Most hair loss experienced by patients on hormone therapy falls into the grade 1 category, characterized as hair loss of less than 50% of normal for that individual that is obvious upon inspection, but not obvious from a distance.[11] Patients with grade 1 alopecia may be able to cover their hair loss with a different hairstyle, but would not require a wig or hairpiece. Grade 2 alopecia is hair loss of more than 50% of normal for that individual that is readily apparent to others and would require a wig or hairpiece for the loss to be completely camouflaged.[11] In a chart review of 74 patients referred to the dermatology service for alopecia that developed during endocrine therapy, 93.2% was grade 1 in severity and 6.8% was grade 2.[12]

A recent study involving 86 patients with breast cancer who were initiating AI therapy provides more information on how hair changes over the first year of therapy.[13] The most frequently reported onset of the AI-attributed hair loss was between 3 and 6 months after AI initiation (43.2%), with 67.6% of patients noting hair loss in the mid-scalp (top of head). Factors significantly associated with AI-related hair loss at 1 year were hair loss before AI therapy (OR, 6.5), having a body mass index more than 30 kg/m2 (OR, 6.5), being a current smoker (OR, 7.8), and maternal history of hair loss or hair thinning (OR, 9.1). The results were similar when patients with prior chemotherapy were excluded.

Management

In patients thought to have EIA, clinicians should first rule out other factors that could be causing the loss of locks; these include thyroid disorder, zinc and trace element deficiencies, other endocrine disorders, and fungal or bacterial infections on the scalp.[3,5] Dr Lacouture said that clinicians can recommend "the use of minoxidil 5% once daily to the scalp, along with excluding any other causes of alopecia, such as thyroid, zinc, iron, vitamin D deficiencies."

Management strategies can include using a different hairstyle, camouflaging sprays, hairpieces, or wigs.[5] Women report using hair fibers to make their hair look thicker and tattooing their scalp to mask the problem.[1]

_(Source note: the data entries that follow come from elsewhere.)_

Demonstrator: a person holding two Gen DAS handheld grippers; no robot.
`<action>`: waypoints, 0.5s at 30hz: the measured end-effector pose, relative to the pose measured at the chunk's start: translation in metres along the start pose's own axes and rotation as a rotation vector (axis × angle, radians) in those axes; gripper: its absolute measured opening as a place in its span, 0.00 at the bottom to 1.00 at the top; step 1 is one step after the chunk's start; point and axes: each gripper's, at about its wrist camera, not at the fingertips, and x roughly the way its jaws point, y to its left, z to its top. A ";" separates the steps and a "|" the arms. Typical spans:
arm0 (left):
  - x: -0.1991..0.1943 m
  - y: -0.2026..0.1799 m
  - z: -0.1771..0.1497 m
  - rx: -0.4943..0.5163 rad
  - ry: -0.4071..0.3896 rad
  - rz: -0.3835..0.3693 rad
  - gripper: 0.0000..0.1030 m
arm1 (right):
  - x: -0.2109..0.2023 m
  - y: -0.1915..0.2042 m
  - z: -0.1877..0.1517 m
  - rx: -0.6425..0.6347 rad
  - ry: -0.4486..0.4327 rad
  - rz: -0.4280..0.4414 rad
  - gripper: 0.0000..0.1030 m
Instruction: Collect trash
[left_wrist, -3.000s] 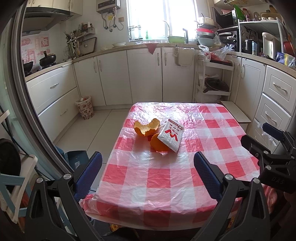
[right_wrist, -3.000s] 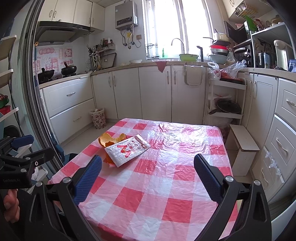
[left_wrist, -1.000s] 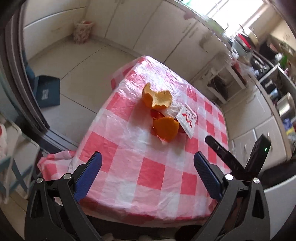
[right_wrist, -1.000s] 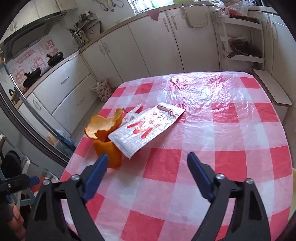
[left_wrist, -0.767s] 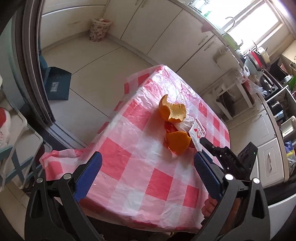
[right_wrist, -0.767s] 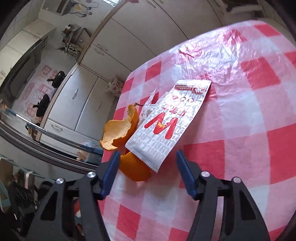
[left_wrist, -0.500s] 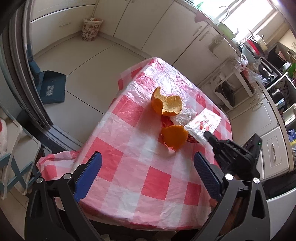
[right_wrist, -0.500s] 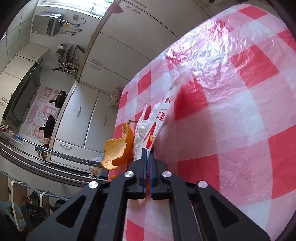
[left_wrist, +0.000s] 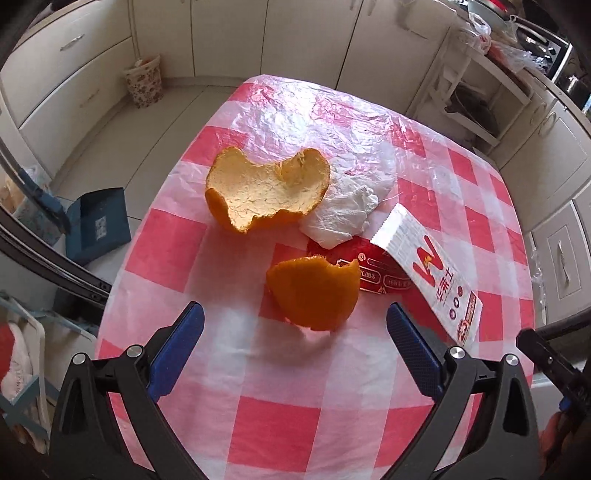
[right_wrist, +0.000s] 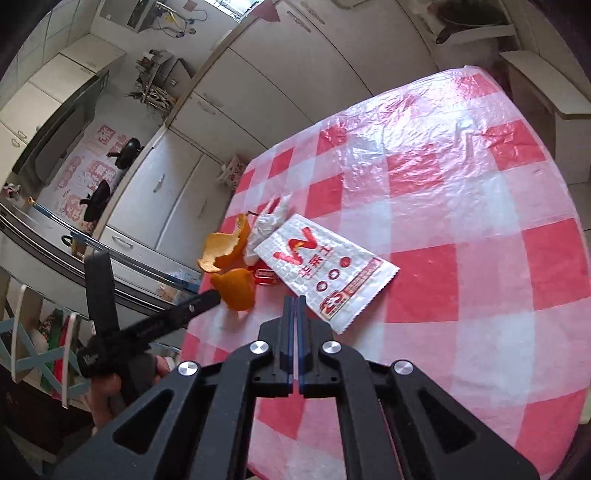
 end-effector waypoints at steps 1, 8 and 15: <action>0.004 -0.002 0.002 -0.006 -0.001 0.001 0.86 | -0.002 0.002 0.002 -0.028 -0.017 -0.032 0.09; 0.009 0.001 0.004 -0.026 0.008 -0.066 0.30 | 0.030 0.044 0.000 -0.346 -0.040 -0.211 0.72; -0.011 0.027 0.001 -0.074 0.002 -0.145 0.26 | 0.090 0.058 0.002 -0.445 0.007 -0.297 0.75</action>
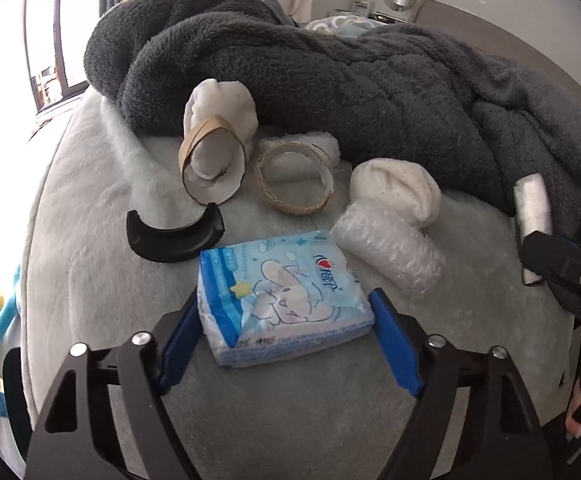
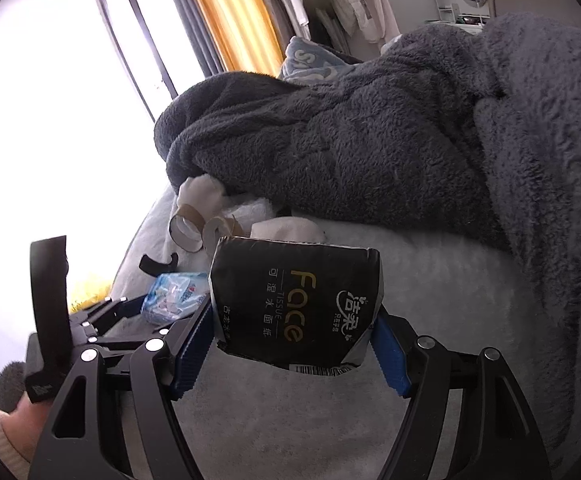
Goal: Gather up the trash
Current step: 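Carry both packs to the black bin and open the left tool over it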
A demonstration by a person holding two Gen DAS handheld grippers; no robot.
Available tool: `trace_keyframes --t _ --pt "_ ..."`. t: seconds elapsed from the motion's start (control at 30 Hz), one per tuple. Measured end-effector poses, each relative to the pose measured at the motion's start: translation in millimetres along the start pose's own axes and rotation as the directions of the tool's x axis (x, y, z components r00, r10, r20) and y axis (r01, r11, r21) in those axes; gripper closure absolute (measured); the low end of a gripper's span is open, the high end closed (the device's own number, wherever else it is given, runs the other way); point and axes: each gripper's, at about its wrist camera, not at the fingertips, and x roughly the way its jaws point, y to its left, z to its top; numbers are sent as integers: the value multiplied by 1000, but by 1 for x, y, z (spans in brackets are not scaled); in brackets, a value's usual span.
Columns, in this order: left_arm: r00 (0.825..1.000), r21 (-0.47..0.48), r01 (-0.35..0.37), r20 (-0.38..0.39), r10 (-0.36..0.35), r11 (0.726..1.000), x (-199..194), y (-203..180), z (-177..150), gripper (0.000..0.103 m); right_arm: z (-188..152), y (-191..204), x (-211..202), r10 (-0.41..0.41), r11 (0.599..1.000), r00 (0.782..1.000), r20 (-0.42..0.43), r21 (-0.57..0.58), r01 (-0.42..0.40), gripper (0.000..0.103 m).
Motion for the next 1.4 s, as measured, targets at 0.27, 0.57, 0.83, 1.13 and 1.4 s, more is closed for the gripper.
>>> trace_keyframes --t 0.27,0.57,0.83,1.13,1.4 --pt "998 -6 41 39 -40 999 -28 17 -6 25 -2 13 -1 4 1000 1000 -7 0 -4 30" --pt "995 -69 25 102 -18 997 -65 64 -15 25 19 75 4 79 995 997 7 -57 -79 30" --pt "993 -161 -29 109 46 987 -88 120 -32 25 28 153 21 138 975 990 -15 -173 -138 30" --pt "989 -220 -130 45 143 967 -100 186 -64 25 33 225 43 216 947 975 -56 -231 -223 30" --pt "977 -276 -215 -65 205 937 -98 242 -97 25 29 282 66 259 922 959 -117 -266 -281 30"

According to a recent literature review, in addition to treatment with topical 5-alpha reductase inhibitors, supplementation with vitamin C and omega-3 fatty acids are the most appropriate treatment agents for EIA without causing an adverse effect on breast cancer prognosis.[3] Omega-3 and -6 fatty acids have been shown to protect and improve hair health through antioxidant effects on the scalp tissue, and they are also known to positively affect the prognosis of breast cancer.[3] Vitamin C may locoregionally reduce hair loss by increased estrogenic effects along with decreased androgenic effects on the scalp, when locally applied with an oil-based buffer that enables vitamin C to pass across the hair texture.[3]

Nurses play a key role in educating patients about hair loss from endocrine therapies and management strategies, and can inform patients of local resources that can help with psychosocial impacts. These include the Look Good Feel Better program, which is designed to help people cope with the effects that cancer treatment can have on their appearance. Workshops include professional advice on how to deal with hair loss using wigs, scarves, hats, hairpieces, and other accessories. Where There's a Need provides hair scarves for women and children who experience hair loss due to medical conditions.

Future studies, such as the ongoing CHANCE (Chemotherapy-Induced Hair Changes and Alopecia, Skin Aging, and Nail Changes in Women With Breast Cancer) trial,[14] will shed light further light on hair loss from endocrine therapies.

Dr Lacouture and Dr Torgerson have disclosed no relevant financial relationships.